STAT 235 Homework 9 Problems

1. The mean drying time of a brand of spray paint is known to be 90 seconds. The research division of the company that produces this paint contemplates that adding a new chemical ingredient to the paint will accelerate the drying process. To investigate this conjecture, the paint with the chemical additive is sprayed on 15 surfaces and the drying times are recorded. The mean and standard deviation computed from these measurements are 86 and 4.5 seconds, respectively. Assume the measurements constitute a random sample from a normal population. Answer the following questions.
(a) Define μ in the context of this problem.
(b) What is the point estimate for the mean drying time of the spray paint with the new chemical ingredient?
(c) Construct a 98% confidence interval for the mean drying time of the paint with the chemical additive. Is μ included in this interval?
(d) Do these data provide strong evidence that the mean drying time is reduced by the addition of the new chemical? Perform the hypothesis testing (at the significance level α = .02) by answering the questions arranged in the following.
i. Formulate the null and alternative hypotheses.
ii. State the Type I error and Type II error in the context of the problem and tell why Type I error is
more serious.
iii.
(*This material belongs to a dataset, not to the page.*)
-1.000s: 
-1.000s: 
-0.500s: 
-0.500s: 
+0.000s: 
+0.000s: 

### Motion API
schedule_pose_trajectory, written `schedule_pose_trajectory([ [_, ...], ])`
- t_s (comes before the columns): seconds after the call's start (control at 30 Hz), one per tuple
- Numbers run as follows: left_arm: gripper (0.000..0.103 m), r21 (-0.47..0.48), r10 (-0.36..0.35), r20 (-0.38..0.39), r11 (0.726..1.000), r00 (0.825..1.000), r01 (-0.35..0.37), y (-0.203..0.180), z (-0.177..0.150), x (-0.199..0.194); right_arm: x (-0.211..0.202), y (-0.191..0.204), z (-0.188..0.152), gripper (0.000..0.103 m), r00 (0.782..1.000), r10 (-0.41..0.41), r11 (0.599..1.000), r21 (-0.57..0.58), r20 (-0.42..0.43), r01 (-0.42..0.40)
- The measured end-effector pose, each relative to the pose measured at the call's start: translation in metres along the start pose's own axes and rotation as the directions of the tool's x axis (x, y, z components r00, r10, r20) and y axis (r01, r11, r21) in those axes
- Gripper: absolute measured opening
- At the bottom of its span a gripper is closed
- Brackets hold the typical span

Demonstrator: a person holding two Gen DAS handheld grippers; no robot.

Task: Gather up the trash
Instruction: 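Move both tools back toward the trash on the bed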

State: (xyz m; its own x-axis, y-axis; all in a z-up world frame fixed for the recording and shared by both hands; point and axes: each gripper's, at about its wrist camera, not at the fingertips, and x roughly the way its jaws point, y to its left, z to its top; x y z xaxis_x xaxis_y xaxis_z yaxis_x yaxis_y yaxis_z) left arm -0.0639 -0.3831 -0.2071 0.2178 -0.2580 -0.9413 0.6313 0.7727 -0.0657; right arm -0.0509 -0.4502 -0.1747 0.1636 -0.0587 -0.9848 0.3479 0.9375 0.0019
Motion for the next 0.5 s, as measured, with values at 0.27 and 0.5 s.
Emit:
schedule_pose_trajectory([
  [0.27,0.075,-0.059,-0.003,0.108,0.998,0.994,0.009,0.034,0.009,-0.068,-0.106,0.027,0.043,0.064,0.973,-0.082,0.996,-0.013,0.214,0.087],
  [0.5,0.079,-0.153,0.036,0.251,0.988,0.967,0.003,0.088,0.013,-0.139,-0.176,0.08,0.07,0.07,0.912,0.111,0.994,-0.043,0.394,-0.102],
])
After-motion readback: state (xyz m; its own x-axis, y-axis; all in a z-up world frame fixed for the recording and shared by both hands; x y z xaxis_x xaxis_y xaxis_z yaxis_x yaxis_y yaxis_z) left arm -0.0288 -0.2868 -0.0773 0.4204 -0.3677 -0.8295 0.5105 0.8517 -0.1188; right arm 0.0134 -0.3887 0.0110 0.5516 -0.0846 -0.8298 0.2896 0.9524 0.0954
State the test statistic and its distribution.
iv. Determine the critical value for α = .025 and state the decision rule.
v. Calculate the observed value of the test statistic from the data.
vi. State whether H0 is rejected and tell why.

2. Rural and urban students are to be compared on the basis of their scores on a nationwide musical aptitude test. Two random sample of sizes 90 and 100 are selected from rural and urban seventh grade students. The summary statistics from the test scores are
Sample size
Mean
Standard deviation
Rural Urban
90 100 76.4 81.2 8.2 7.6
Answer the following questions.
(a) Define μ1 and μ2 in the context of the problem.
(b) What is the point estimate for μ1 − μ2?
(c) Construct a 97% confidence interval for μ1 − μ2. Is μ included in this interval?
(d) Do these data provide strong evidence that there is a difference in population mean scores between urban and rural students? Perform the hypothesis testing (at the significance level α = .01) by answering the questions arranged in the following.
i. Formulate the null and alternative hypotheses. ii. State the test statistic and its distribution.
iii. Determine the critical value for α = .01 and state the decision rule. iv. Calculate the observed value of the test statistic from the data.
v. State whether H0 is rejected and tell why.